TASK BRIEF –
Write each line of the material exactly as given, from the top through the line that contains "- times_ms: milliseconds", and omit all pictures.

+++ DATA SECTION

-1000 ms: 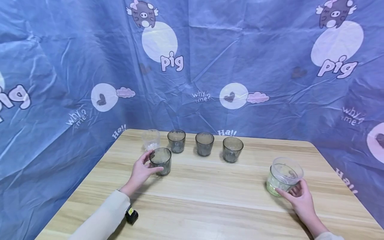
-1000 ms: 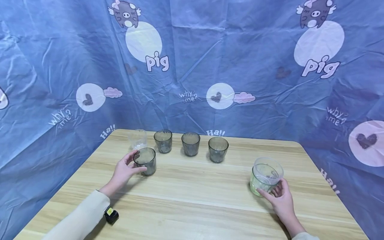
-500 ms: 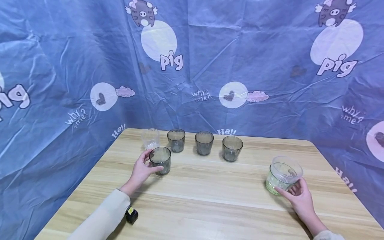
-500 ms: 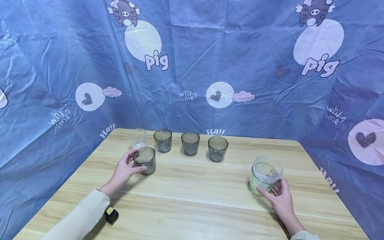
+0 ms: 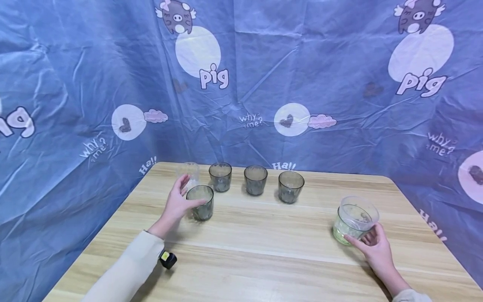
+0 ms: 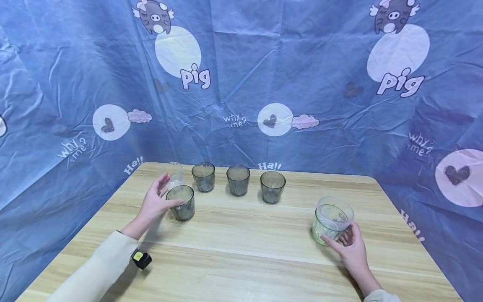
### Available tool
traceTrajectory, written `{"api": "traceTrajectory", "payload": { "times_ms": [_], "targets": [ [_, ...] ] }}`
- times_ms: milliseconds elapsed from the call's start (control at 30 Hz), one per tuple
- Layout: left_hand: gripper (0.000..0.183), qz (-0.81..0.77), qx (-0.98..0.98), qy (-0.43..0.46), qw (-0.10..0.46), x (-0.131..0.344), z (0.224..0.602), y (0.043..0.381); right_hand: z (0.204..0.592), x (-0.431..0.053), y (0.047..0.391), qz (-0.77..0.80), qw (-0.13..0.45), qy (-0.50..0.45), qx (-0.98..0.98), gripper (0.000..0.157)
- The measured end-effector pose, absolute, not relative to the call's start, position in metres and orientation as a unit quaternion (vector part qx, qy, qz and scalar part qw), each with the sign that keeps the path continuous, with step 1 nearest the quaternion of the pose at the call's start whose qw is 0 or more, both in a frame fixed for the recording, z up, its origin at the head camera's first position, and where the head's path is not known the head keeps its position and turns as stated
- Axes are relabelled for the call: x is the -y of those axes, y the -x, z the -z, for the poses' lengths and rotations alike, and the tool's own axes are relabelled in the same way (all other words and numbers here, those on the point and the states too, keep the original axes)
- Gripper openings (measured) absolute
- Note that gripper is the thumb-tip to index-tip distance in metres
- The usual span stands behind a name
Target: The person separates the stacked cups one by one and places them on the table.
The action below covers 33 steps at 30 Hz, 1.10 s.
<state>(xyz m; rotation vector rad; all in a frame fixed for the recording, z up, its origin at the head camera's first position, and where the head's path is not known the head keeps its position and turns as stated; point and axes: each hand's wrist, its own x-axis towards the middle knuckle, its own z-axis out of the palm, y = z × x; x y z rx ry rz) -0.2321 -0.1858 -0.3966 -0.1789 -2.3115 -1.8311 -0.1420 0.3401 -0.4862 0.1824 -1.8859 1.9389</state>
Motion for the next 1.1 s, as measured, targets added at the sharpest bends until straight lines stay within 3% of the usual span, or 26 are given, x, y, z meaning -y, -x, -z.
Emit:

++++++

PROBLEM SOLUTION –
-1000 ms: 
-1000 ms: 
-500 ms: 
-500 ms: 
+0 ms: 
+0 ms: 
### Available tool
traceTrajectory, written `{"api": "traceTrajectory", "payload": { "times_ms": [_], "targets": [ [_, ...] ] }}`
- times_ms: milliseconds elapsed from the call's start (control at 30 Hz), one per tuple

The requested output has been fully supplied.